[AIM OF THE EXERCISE] Any picture in the listing is left out of the copy; all else is duplicated exactly.
Content starts
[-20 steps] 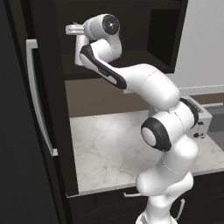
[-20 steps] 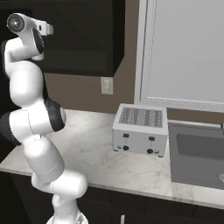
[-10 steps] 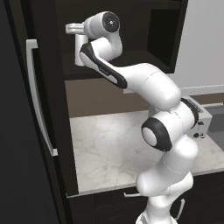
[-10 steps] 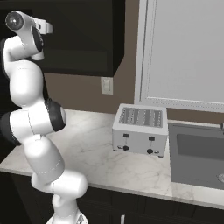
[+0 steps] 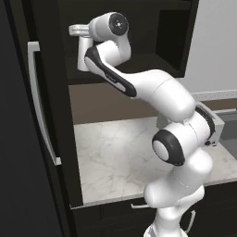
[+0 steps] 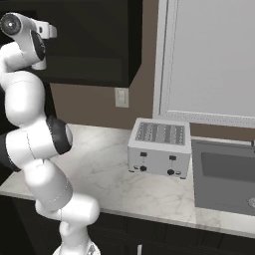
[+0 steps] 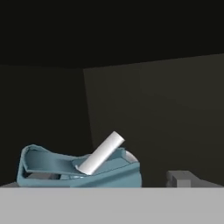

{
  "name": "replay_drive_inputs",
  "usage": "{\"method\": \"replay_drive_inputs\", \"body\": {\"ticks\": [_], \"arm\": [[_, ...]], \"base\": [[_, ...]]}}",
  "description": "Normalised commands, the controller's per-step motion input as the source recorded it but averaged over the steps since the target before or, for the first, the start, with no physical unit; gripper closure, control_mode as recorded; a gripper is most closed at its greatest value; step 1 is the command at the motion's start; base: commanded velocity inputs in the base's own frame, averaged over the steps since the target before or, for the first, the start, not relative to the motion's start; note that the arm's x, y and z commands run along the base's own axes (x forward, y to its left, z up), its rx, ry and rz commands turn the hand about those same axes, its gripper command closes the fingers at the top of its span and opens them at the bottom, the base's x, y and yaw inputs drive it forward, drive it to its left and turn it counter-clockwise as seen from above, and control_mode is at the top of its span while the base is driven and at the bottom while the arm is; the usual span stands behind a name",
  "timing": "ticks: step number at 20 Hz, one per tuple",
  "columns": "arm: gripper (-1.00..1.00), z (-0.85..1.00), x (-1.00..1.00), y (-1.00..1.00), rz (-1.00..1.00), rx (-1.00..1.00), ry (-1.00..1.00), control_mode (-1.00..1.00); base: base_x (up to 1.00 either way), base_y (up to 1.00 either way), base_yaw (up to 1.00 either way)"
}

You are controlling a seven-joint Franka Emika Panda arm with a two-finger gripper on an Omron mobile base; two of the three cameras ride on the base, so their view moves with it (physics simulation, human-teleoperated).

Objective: Sort all alcoholic drinks to one cabinet, and non-alcoholic drinks to the other.

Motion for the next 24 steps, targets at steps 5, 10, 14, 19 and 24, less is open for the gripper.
{"method": "replay_drive_inputs", "body": {"ticks": [5,10,14,19,24], "arm": [[-1.0,0.0,-0.06,0.0,0.0,0.0,-0.1,-1.0],[-1.0,0.0,0.0,0.0,0.0,0.0,-0.05,-1.0],[-1.0,0.0,-0.01,0.0,0.0,0.0,0.0,-1.0],[-1.0,0.01,-0.2,0.0,0.01,0.02,0.0,-1.0],[-1.0,0.1,-0.34,-0.01,0.02,0.02,0.0,-1.0]], "base": [[0.0,0.0,0.0],[0.0,0.0,0.0],[0.0,0.0,0.0],[0.0,0.0,0.0],[0.0,0.0,0.0]]}}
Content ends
[EXPECTED ANSWER]
[-20 steps] 
[-20 steps] 
[-10 steps] 
[-10 steps] 
[+0 steps] 
[+0 steps] 
[+0 steps] 

{
  "name": "replay_drive_inputs",
  "usage": "{\"method\": \"replay_drive_inputs\", \"body\": {\"ticks\": [_], \"arm\": [[_, ...]], \"base\": [[_, ...]]}}",
  "description": "Normalised commands, the controller's per-step motion input as the source recorded it but averaged over the steps since the target before or, for the first, the start, with no physical unit; gripper closure, control_mode as recorded; a gripper is most closed at its greatest value; step 1 is the command at the motion's start; base: commanded velocity inputs in the base's own frame, averaged over the steps since the target before or, for the first, the start, not relative to the motion's start; note that the arm's x, y and z commands run along the base's own axes (x forward, y to its left, z up), its rx, ry and rz commands turn the hand about those same axes, its gripper command closes the fingers at the top of its span and opens them at the bottom, the base's x, y and yaw inputs drive it forward, drive it to its left and turn it counter-clockwise as seen from above, and control_mode is at the top of its span while the base is driven and at the bottom while the arm is; the usual span stands behind a name",
  "timing": "ticks: step number at 20 Hz, one per tuple",
  "columns": "arm: gripper (-1.00..1.00), z (-0.85..1.00), x (-1.00..1.00), y (-1.00..1.00), rz (-1.00..1.00), rx (-1.00..1.00), ry (-1.00..1.00), control_mode (-1.00..1.00); base: base_x (up to 1.00 either way), base_y (up to 1.00 either way), base_yaw (up to 1.00 either way)"
}

You are controlling a seven-joint Franka Emika Panda arm with a two-finger gripper on an Omron mobile base; two of the three cameras ride on the base, so their view moves with it (physics simulation, human-teleoperated).

Objective: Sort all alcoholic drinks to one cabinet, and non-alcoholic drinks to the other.

Motion for the next 24 steps, targets at steps 5, 10, 14, 19 and 24, less is open for the gripper.
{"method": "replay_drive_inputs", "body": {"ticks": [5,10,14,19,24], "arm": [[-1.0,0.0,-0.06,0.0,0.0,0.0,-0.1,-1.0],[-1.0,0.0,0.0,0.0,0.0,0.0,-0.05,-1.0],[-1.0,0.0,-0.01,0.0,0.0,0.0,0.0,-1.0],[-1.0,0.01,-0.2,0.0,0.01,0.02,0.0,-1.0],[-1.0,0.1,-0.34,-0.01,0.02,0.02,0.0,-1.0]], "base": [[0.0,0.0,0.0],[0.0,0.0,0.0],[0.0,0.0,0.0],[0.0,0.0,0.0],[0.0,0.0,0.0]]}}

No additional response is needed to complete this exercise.